**REQUIRED ACTION**. Searching the material below, find each line that includes the word "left", and copy it.

◆ ◆ ◆

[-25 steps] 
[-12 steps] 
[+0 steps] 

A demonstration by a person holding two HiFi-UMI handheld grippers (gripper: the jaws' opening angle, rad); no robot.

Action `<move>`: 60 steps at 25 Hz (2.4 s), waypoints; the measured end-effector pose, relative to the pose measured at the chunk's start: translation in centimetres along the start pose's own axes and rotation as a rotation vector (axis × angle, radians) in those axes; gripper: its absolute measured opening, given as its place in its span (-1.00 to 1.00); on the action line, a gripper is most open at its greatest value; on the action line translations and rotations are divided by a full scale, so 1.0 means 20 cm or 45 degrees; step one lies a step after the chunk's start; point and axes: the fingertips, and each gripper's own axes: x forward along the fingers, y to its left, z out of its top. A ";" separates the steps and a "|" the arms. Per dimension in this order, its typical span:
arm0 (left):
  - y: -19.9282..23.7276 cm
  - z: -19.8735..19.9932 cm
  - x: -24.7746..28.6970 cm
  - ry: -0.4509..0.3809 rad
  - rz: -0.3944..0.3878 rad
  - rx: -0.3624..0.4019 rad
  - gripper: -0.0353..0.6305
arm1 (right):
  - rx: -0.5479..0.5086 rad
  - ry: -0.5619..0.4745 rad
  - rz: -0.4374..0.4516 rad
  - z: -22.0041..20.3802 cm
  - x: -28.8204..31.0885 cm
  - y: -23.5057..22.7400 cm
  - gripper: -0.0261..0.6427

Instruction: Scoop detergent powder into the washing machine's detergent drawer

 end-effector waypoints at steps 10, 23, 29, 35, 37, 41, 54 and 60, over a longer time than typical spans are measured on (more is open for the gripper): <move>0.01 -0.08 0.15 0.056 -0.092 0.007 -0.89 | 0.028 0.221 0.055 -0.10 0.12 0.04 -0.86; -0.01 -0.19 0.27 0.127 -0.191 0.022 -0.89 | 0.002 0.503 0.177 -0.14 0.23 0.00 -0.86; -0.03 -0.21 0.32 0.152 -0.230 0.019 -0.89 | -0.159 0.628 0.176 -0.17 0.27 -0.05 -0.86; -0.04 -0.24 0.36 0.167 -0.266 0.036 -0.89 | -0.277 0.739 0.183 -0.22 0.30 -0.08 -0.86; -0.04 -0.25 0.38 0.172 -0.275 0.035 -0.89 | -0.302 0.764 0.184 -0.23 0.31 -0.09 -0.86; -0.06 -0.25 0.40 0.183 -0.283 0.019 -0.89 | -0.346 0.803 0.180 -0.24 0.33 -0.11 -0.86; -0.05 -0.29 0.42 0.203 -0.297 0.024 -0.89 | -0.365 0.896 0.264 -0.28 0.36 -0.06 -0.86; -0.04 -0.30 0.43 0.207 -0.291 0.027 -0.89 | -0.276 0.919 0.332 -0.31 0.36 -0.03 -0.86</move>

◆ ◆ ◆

**SOLUTION TO THE EXERCISE**.
Action `<move>`: 60 steps at 25 Hz (2.4 s), waypoints; the measured end-effector pose, relative to the pose measured at the chunk's start: translation in centimetres along the start pose's own axes and rotation as a rotation vector (axis × angle, radians) in those axes; gripper: its absolute measured opening, given as its place in its span (-1.00 to 1.00); on the action line, a gripper is most open at its greatest value; on the action line translations and rotations are divided by a full scale, so 1.0 means 20 cm or 45 degrees; step one lies a step after the chunk's start; point and axes: the fingertips, and each gripper's own axes: x forward along the fingers, y to its left, z out of its top. A ";" separates the steps and a "|" the arms. Per dimension in this order, its typical span:
arm0 (left):

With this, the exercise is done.